*** Dataset section Section Begins ***

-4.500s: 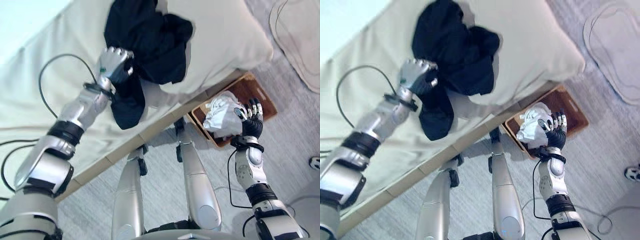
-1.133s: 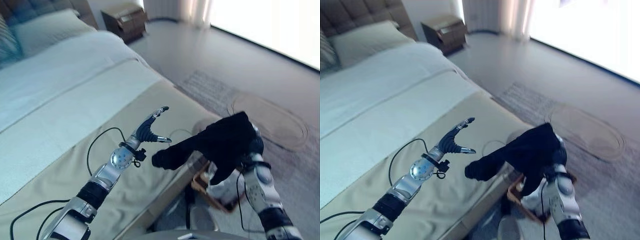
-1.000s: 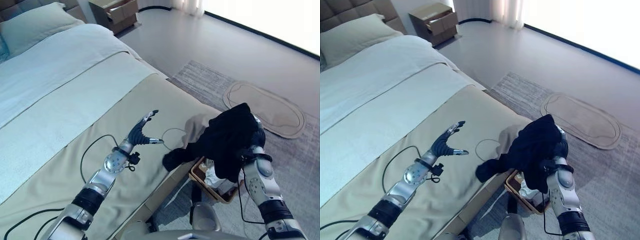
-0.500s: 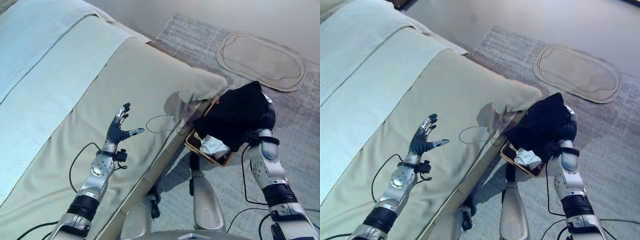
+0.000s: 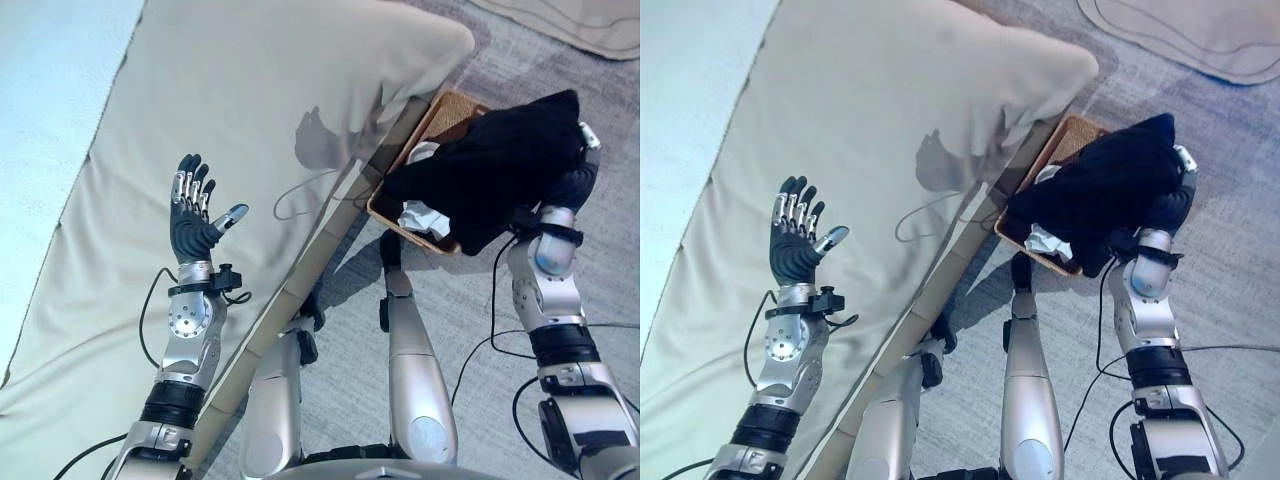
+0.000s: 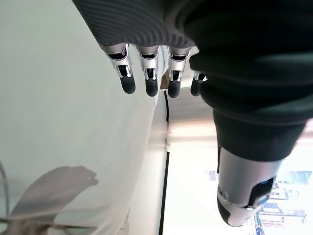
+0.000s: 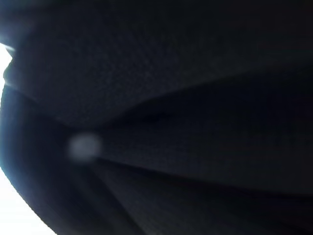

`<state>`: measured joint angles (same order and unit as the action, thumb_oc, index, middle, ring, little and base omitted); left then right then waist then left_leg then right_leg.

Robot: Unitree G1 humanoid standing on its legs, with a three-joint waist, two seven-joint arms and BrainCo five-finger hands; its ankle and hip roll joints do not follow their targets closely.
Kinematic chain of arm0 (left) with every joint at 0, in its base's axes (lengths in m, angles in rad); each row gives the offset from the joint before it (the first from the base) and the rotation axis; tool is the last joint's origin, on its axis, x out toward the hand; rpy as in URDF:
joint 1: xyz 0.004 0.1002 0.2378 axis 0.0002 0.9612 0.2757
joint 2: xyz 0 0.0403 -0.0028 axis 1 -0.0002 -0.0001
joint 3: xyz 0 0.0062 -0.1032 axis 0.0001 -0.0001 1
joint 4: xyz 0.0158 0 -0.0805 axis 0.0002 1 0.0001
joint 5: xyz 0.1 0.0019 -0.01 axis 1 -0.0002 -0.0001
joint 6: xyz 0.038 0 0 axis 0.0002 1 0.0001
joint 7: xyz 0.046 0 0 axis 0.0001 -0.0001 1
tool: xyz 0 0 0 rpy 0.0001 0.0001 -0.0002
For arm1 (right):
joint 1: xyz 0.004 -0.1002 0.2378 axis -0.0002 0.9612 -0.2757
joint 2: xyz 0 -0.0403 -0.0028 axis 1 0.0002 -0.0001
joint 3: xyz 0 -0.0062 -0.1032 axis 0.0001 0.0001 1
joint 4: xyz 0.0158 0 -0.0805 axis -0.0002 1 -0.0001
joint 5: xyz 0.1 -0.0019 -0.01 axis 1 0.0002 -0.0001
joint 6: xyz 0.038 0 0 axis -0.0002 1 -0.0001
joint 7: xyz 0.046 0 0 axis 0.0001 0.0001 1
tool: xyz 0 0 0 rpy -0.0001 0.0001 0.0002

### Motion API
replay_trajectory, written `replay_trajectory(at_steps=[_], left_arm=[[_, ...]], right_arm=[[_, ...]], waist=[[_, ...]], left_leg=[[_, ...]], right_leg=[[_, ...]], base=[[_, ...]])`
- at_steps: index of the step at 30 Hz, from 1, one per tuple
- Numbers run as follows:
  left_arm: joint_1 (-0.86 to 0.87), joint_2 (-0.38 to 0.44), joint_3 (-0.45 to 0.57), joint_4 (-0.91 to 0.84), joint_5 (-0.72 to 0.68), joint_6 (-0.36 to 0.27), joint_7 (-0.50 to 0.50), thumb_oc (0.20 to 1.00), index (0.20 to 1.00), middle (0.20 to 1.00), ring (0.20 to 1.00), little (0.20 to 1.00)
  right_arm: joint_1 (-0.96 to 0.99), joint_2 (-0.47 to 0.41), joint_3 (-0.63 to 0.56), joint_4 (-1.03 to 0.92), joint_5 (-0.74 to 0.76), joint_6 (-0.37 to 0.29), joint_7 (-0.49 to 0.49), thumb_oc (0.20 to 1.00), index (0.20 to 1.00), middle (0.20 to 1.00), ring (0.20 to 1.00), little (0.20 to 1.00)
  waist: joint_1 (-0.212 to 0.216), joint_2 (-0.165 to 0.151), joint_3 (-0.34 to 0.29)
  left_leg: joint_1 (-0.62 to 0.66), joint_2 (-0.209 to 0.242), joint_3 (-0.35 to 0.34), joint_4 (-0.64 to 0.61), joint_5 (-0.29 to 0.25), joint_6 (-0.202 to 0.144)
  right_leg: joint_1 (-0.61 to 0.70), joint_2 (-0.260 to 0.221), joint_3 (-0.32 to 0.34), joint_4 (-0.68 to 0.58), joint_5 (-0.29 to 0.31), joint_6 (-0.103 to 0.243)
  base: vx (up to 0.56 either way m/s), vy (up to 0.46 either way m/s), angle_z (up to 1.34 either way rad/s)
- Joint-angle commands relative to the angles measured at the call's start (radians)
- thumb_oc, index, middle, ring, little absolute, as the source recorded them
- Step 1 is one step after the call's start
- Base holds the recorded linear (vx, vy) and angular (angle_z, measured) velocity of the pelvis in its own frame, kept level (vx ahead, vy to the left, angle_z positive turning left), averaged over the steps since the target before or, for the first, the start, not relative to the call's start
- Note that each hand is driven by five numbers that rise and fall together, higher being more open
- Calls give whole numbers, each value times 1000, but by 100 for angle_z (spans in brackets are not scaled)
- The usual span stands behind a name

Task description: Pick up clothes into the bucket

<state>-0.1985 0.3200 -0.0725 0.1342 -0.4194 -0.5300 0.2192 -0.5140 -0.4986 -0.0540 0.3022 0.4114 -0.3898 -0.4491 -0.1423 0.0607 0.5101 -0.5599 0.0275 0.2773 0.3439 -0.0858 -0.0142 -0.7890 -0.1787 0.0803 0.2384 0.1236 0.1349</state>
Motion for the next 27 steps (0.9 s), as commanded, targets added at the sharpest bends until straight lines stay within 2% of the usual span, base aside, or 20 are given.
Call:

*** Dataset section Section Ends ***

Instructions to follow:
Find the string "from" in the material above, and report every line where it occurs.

Solution below:
Kinematic chain of arm0 (left) with every joint at 0, in its base's axes (lengths in m, angles in rad); each row gives the offset from the joint before it (the first from the base) and the rotation axis; tool is the last joint's origin, on its axis, x out toward the hand; rpy as in URDF:
- at_steps: index of the step at 30 Hz, from 1, one per tuple

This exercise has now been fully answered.